Comme vous pouvez le constater à la lecture de ce Cahier, Fondane nous revient ces jours-ci sous des avatars divers. Sa Préface en prose, lue ou citée à maintes occasions, vient de s’inscrire sur un grand panneau à l’entrée du Mémorial de la gare de Bobigny qui commémore les convois des déportés de Drancy. Alors que le poète nous enjoignait d’oublier son poème, pour ne nous souvenir que de son visage, force est de constater que parfois c’est le poème qui témoigne du visage. Cet oscillement fait partie des paradoxes qui hantent l’oeuvre. Et ces questions scandent les articles de Monique Jutrin et d’Agnès Lhermitte focalisés sur l’oeuvre poétique. Monique Jutrin retrace les étapes de cette interrogation depuis l’époque roumaine jusqu’au-delà de la mort. Agnès Lhermitte reprend cette réflexion à propos de Tristan et Yseut, où elle retrouve ce questionnement douloureux. Elle rétablit également une version correcte du poème, dont la publication en volume resta longtemps incohérente. Trois lettres de Fondane à Seghers complètent ce dossier.

Sur le plan philosophique, Margaret Teboul s’interroge sur la place de Fondane parmi les intellectuels juifs de l’après-guerre, en particulier chez André Neher et Claude Vigée. D’un exposé à l’autre, les questionnements se répondent. L’enquête d’Evelyne Namenwirth sur l’enjeu des citations de Fondane dans Baudelaire et l’expérience du gouffre rejoint les réflexions de Jean Dhombres sur l’écriture philosophique. D’autre part, la problématique développée par Sylvain Saura sur la notion d’issue résonnait également dans l’exposé d’Alice Gonzi, qui portait sur la liberté de refus ( il sera publié dans un prochain Cahier). Quant à Serge Nicolas, il aborde la délicate question des relations entre Fondane et Paulhan, en scrutant la correspondance échangée entre les deux auteurs, aimablement communiquée par Claire Paulhan. Des notes inédites sur Les Fleurs de Tarbes complètent son article.

Dans le domaine du cinéma, Éric de Lussy s’intéresse à l’activité de Fondane aux studios de la Paramount, à sa collaboration avec Kirsanoff, et présente un scénario inédit.

Le dossier roumain nous révèle des textes oubliés :«Le premier mai socialiste», traduit par Carmen Oszi et commenté par Aurélien Demars, ainsi que«Interview d’un Cubain», traduit par Hélène Lenz. Ce texte est commenté avec érudition et humour par Aurélien Demars sous le titre :«Voyage en absurdie».

Des comptes rendus, des notes, une bibliographie et des informations complètent ce Cahier.

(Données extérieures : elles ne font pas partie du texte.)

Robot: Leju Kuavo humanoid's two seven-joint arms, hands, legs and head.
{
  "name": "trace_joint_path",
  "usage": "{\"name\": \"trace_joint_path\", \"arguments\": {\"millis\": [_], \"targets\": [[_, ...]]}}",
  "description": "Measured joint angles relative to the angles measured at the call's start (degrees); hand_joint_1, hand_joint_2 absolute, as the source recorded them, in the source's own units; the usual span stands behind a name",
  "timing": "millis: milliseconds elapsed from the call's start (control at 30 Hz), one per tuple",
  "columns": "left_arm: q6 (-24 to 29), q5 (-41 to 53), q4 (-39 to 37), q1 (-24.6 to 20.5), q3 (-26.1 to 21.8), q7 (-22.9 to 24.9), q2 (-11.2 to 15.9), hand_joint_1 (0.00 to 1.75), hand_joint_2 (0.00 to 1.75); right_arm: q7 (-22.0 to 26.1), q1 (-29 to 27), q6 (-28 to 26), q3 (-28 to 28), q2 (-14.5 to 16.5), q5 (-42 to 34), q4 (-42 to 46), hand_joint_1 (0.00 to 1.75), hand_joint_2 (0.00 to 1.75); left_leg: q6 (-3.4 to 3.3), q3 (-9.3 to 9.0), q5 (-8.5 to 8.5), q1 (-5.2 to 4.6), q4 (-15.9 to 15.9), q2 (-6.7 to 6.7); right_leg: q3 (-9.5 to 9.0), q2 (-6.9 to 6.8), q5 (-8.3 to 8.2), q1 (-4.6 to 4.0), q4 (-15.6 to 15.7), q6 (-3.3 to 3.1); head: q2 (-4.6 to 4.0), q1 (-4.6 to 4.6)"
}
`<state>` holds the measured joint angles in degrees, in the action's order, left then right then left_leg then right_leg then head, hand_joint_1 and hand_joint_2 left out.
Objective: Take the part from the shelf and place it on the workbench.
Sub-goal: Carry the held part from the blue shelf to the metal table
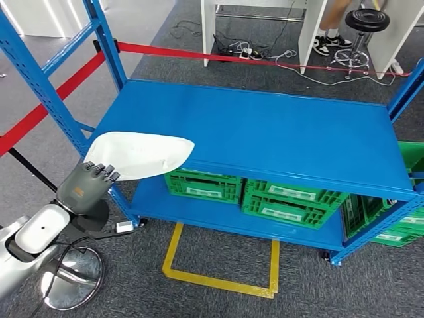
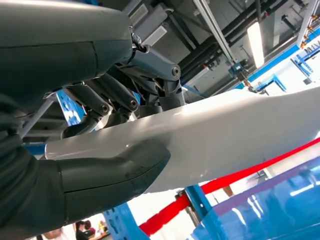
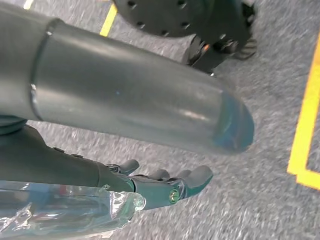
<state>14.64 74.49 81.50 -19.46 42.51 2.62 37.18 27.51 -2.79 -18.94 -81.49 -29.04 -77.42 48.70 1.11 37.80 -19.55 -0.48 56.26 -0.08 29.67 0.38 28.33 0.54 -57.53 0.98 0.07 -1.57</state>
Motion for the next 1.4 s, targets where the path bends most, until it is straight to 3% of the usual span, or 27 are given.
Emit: {"name": "trace_joint_path", "arguments": {"millis": [67,133,167,233,300,367,400,467,500,567,633,667,700,767,800,867,900,967,1000,1067,1133,1167,1200,1233,1300,1367,1400], "targets": [[-0.04,0.0,0.0,0.14,-0.09,-0.05,0.27,1.75,1.75,-0.08,0.14,0.23,-0.22,0.27,-0.02,-0.52,0.0,0.0,0.71,1.63,-5.13,0.2,4.45,-0.03,1.23,-0.2,-1.51,0.18,0.05,-0.68,0.0,-0.25],[-0.14,0.07,0.0,0.14,-0.17,-0.23,0.31,1.75,1.75,-0.27,0.34,0.89,-0.42,0.6,-0.1,-1.21,0.0,0.0,1.27,3.38,-10.9,0.48,12.06,-0.02,2.91,-0.21,-2.95,0.2,-0.01,-0.83,0.0,-0.43],[-0.21,0.11,0.0,0.15,-0.18,-0.37,0.27,1.75,1.75,-0.37,0.46,1.31,-0.58,0.8,-0.2,-1.63,0.0,0.0,1.46,3.65,-12.04,0.62,15.0,-0.02,3.8,-0.21,-3.61,0.21,-0.05,-0.77,0.0,-0.44],[-0.33,0.18,0.0,0.14,-0.19,-0.67,0.21,1.75,1.75,-0.5,0.76,2.54,-1.02,1.43,-0.51,-2.93,0.0,0.0,1.7,1.69,-10.61,0.9,15.72,-0.01,5.49,-0.19,-4.88,0.28,-0.14,-0.48,0.0,-0.44],[-0.28,0.18,0.03,0.13,-0.34,-0.97,0.22,1.75,1.75,-0.49,1.16,4.12,-1.45,2.34,-0.78,-4.98,0.0,0.0,1.85,-4.05,-8.22,1.24,9.24,-0.02,6.72,-0.12,-5.98,0.29,-0.27,0.0,0.0,-0.46],[-0.07,0.15,0.2,0.11,-0.68,-1.16,0.32,1.75,1.75,-0.46,1.63,5.51,-1.79,3.2,-0.88,-7.05,0.0,0.0,1.42,-9.41,-8.52,1.31,1.66,-0.1,7.44,-0.01,-7.08,0.19,-0.35,0.66,0.0,-0.43],[0.04,0.14,0.29,0.12,-0.8,-1.19,0.4,1.75,1.75,-0.45,1.8,5.95,-1.93,3.54,-0.9,-7.81,0.0,0.0,1.03,-10.57,-8.88,1.19,-0.34,-0.13,7.67,0.03,-7.73,0.18,-0.21,1.04,0.0,-0.45],[0.2,0.05,0.39,0.36,-0.88,-1.2,0.65,1.75,1.75,-0.47,1.95,6.57,-2.33,4.26,-0.91,-9.25,0.0,0.0,0.01,-10.05,-8.31,1.01,-1.12,-0.06,8.08,0.09,-8.91,0.39,0.24,1.82,0.0,-0.45],[0.28,-0.04,0.42,0.6,-0.91,-1.2,0.85,1.75,1.75,-0.49,1.95,6.96,-2.56,4.78,-0.91,-10.08,0.0,0.0,-0.5,-9.49,-7.7,0.98,-1.17,0.0,8.57,0.08,-8.32,0.48,-0.12,2.12,0.0,-0.44],[0.67,-0.63,0.66,1.4,-1.33,-1.21,1.38,1.75,1.75,-0.53,1.97,8.07,-2.97,6.04,-0.93,-12.25,0.0,0.0,-1.33,-8.14,-6.33,0.96,-1.29,0.15,10.27,0.03,-3.98,0.55,-4.07,2.45,0.0,-0.26],[1.05,-1.59,1.0,2.54,-2.29,-1.47,1.92,1.75,1.75,-0.54,2.24,9.44,-3.24,7.56,-1.11,-14.68,0.0,0.0,-1.73,-6.44,-4.96,0.65,-1.23,0.2,12.28,-0.02,1.69,0.47,-12.04,2.53,0.0,-0.08],[1.13,-2.03,1.11,3.1,-2.84,-1.72,2.11,1.75,1.75,-0.55,2.44,10.09,-3.36,8.25,-1.26,-15.87,0.0,0.0,-1.81,-5.52,-4.26,0.5,-1.19,0.21,12.69,-0.02,3.01,0.43,-15.41,2.5,0.0,-0.09],[1.14,-2.37,1.2,3.58,-3.35,-1.98,2.27,1.75,1.75,-0.56,2.64,10.66,-3.49,8.92,-1.43,-16.96,0.0,0.0,-1.84,-4.59,-3.55,0.35,-1.16,0.22,12.23,-0.02,3.03,0.36,-17.11,2.39,0.0,-0.08],[1.13,-2.82,1.32,4.33,-4.14,-2.31,2.55,1.75,1.75,-0.59,2.94,11.4,-3.7,9.84,-1.62,-18.83,0.0,0.0,-1.71,-2.92,-2.2,0.23,-1.12,0.17,8.15,-0.02,0.55,0.14,-14.06,2.02,0.0,-0.09],[1.13,-2.93,1.37,4.6,-4.49,-2.39,2.66,1.75,1.75,-0.6,3.13,11.65,-3.77,10.19,-1.65,-19.58,0.0,0.0,-1.56,-2.27,-1.55,0.21,-1.1,0.14,4.93,-0.01,-0.13,0.02,-9.97,1.8,0.0,-0.08],[1.13,-3.04,1.56,4.97,-5.21,-2.52,2.91,1.75,1.75,-0.59,3.51,12.03,-3.85,10.76,-1.66,-20.97,0.0,0.0,-1.04,-1.42,-0.28,0.2,-1.23,0.12,-0.8,0.09,0.34,-0.33,-1.63,1.4,0.0,-0.15],[1.13,-3.06,1.65,5.07,-5.48,-2.59,3.0,1.75,1.75,-0.58,3.66,12.14,-3.9,11.01,-1.67,-21.53,0.0,0.0,-0.74,-1.25,0.33,0.24,-1.37,0.14,-2.07,0.15,0.9,-0.5,0.73,1.23,0.0,-0.11],[1.15,-3.09,1.79,5.3,-5.78,-2.66,3.2,1.75,1.75,-0.59,3.73,12.27,-4.05,11.5,-1.69,-22.47,0.0,0.0,-0.15,-1.13,1.47,0.32,-1.85,0.09,-1.87,0.2,0.36,-0.62,1.68,0.65,0.0,-0.07],[1.19,-3.09,1.84,5.48,-5.89,-2.69,3.33,1.75,1.75,-0.61,3.76,12.33,-4.14,11.72,-1.7,-22.89,0.0,0.0,0.18,-0.82,1.14,0.34,-1.71,0.03,-1.57,0.16,-0.12,-0.52,1.88,0.26,0.0,-0.06],[1.35,-3.1,1.96,5.94,-6.26,-2.75,3.7,1.75,1.75,-0.67,3.81,12.52,-4.29,12.29,-1.69,-23.75,0.0,0.0,0.85,0.62,-2.52,0.42,1.58,-0.04,-0.72,0.02,-1.42,-0.22,2.14,-0.61,0.0,-0.32],[1.69,-2.99,2.08,6.45,-6.68,-2.79,4.03,1.75,1.75,-0.8,3.85,12.79,-4.36,13.0,-1.67,-24.73,0.0,0.0,1.4,2.88,-8.26,0.59,9.37,-0.02,0.52,-0.07,-2.56,-0.18,2.02,-1.0,0.0,-0.54],[1.89,-2.81,2.15,6.79,-6.85,-2.8,4.14,1.75,1.75,-0.87,3.85,12.91,-4.37,13.39,-1.68,-25.19,0.0,0.0,1.57,3.65,-9.91,0.64,13.01,-0.02,1.23,-0.1,-3.02,-0.18,1.93,-1.01,0.0,-0.54],[2.05,-2.63,2.22,7.16,-6.99,-2.8,4.27,1.75,1.75,-0.95,3.85,13.06,-4.39,13.74,-1.69,-25.63,0.0,0.0,1.67,3.65,-10.34,0.67,15.12,-0.02,1.96,-0.11,-3.45,-0.18,1.76,-0.97,0.0,-0.55],[2.17,-2.42,2.3,7.5,-7.18,-2.8,4.42,1.75,1.75,-1.02,3.86,13.23,-4.39,14.08,-1.73,-26.08,0.0,0.0,1.69,2.59,-9.64,0.69,15.05,-0.02,2.69,-0.11,-3.81,-0.17,1.53,-0.87,0.0,-0.55],[2.32,-2.08,2.57,7.92,-7.74,-2.8,4.75,1.75,1.75,-1.12,3.91,13.73,-4.39,14.7,-1.83,-27.03,0.0,0.0,1.64,-2.59,-7.1,0.8,8.97,-0.02,3.9,-0.08,-4.44,-0.16,1.0,-0.52,0.0,-0.55],[2.48,-1.86,2.92,8.05,-8.44,-2.84,5.02,1.75,1.75,-1.14,4.07,14.35,-4.4,15.11,-1.96,-28.04,0.0,0.0,1.35,-7.87,-6.54,0.7,1.33,-0.15,4.72,-0.04,-5.07,-0.3,0.6,0.03,0.0,-0.51],[2.56,-1.81,3.05,8.11,-8.74,-2.87,5.1,1.75,1.75,-1.13,4.18,14.62,-4.39,15.23,-2.01,-28.51,0.0,0.0,1.12,-9.08,-6.82,0.6,-0.75,-0.23,4.98,-0.02,-5.45,-0.36,0.52,0.31,0.0,-0.5]]}}
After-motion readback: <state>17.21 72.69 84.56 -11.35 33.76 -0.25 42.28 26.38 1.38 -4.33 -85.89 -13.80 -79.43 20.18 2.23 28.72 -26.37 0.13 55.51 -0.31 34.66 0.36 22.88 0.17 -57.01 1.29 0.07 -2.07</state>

Agnès Lhermitte, qui relut les textes, et que je remercie pour sa collaboration efficace, m’écrivait cet été que le miracle Peyresq avait opéré à nouveau. Saralev Hollander nous parla de la figure de Job dans la kabbale. Elle nous présenta aussi son beau livre sur la fresque de Miklos Bokor commémorant la Shoah, dans l’église de Maraden. (Publié en 2023 chez méridianes). Frédéric Groche, acteur et metteur en scène, qui prépare un spectacle fondé sur l’Ulysse de Fondane, nous expliqua comment la parole poétique peut se tranformer en spectacle.

Un fluide de pensée et d’amitié n’a cessé de circuler durant notre rencontre, bien que le ciel de Peyresq nous ait gratifié d’orages spectaculaires. Toutefois des éclaircies ont permis aux randonneurs, guidés par Evelyne Namenwirth et Serge Nicolas de gravir le Courradour à la rencontre des bergers. D’autres se contentèrent de deviser près des tilleuls de la Place, à l’ écoute des récits de guerre de Louise Navello-Sgaravizzi, notre chère Louisette, historienne de Peyresq. En effet la région des Hautes Alpes de Provence comptait de nombreux résistants, comme ce facteur qui réussit à dissuader l’ennemi de gravir la pente jusqu’à Peyresq.

Tous nos remerciements à Carmen Oszi pour la mise en page de ce Cahier et à Mili Pechrer pour la création de la couverture.